Mais l’histoire ne se laisse pas réduire au silence, le tragique n’est jamais loin, comme dans « Les choses », hallucinante procession d’objets, qui se raréfient au fil des strophes, au fil du dépouillement le long de « la rue juive », cependant que dans les appartements dévastés s’installent les nouveaux maîtres (p. 195-201) ; dans l’affreuse ironie du panneau publicitaire « Cuisinez au gaz » (p. 93), ou dans le « chemin de Czerniakow » (p. 103), où le lecteur moderne risque de ne voir qu’un nom de lieu, alors que l’auditeur de 1942 saisissait l’allusion au suicide d’Adam Czerniakow, auteur des Carnets du ghetto de Varsovie. Tous les poèmes ne sont pas datés, ce qui rend difficile de percevoir une évolution ; on peut toutefois penser à un tournant qui se situerait en juillet 1942, lorsque les Allemands déportent à Treblinka plus de 300 000 personnes, dont l’écrivain et pédagogue Janusz Korczak, qui marche vers la chambre à gaz avec   les orphelins dont il avait la charge, alors qu’on vient lui apporter la « grâce allemande (« Une page du journal de l’Aktion », p. 95). C’est aussi l’époque où Szlengel s’insurge contre Dieu (« Il est temps », p. 203-205 ; « Règlement de comptes avec Dieu », p. 219) et où il exalte les combattants (« Contre-attaque », p. 213). Parfois perce une amertume, dans la liste de ceux qui ont réussi à émigrer et vivent tranquilles  aux États-Unis ou en Angleterre (« Je vous demande pardon », p. 187), mais l’essentiel est la volonté de survivre et de transmettre : « pas de compassion / en notre nom, / nous ne voulons pas / reposer dans l’ombre. / Nous survivrons. » (p. 191)

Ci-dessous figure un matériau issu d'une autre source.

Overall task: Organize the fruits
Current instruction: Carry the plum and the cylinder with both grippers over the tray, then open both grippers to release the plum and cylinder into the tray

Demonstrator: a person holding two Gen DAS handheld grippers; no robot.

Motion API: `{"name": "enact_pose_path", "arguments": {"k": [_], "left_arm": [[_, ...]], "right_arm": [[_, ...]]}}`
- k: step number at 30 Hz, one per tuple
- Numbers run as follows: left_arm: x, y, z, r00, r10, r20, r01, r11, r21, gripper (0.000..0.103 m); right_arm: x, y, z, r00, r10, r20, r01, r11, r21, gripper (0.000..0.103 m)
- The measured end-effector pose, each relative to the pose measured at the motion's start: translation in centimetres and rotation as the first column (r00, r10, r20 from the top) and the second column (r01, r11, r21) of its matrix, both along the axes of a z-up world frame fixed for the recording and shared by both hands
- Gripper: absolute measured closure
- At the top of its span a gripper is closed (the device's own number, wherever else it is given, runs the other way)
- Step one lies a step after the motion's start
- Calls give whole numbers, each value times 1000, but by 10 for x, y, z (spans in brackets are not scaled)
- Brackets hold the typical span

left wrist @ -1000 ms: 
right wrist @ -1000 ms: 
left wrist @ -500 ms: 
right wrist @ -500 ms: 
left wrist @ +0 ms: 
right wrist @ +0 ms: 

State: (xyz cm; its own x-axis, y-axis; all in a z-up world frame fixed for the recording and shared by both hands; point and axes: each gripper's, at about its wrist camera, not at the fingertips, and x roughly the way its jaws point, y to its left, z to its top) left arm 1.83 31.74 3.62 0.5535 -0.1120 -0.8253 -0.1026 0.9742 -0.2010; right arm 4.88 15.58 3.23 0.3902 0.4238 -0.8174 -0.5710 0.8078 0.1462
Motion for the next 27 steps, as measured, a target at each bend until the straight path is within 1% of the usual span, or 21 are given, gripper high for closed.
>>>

Comme le sous-marinier soviétique en train de mourir d’asphyxie au fond de l’eau (« Ce que je lisais aux morts » p. 33-34), Szlengel, « chroniqueur des naufragés » (p. 34), refuse de « laisser les seuls chiffres à la statistique » (p. 34). Il brosse les portraits des morts, trace les anecdotes qui ont marqué leur vie, compile « la macabre et tragiquement grotesque Encyclopédie du Ghetto de Varsovie » (p. 54). Poète, il se fait non seulement témoin, mais historien, recueillant faits et documents pour ne pas laisser le crime s’accomplir dans le silence ou le déni. L’histoire du ghetto de Varsovie et de son soulèvement est à présent bien documentée, mais les poèmes font entendre une voix personnelle qui donne chair au drame.

Le recueil fait figurer les poèmes en polonais et en français. Une très utile préface de Jean-Yves Potel, également traducteur, fournit les jalons de la biographie de son auteur et le contexte de sa création.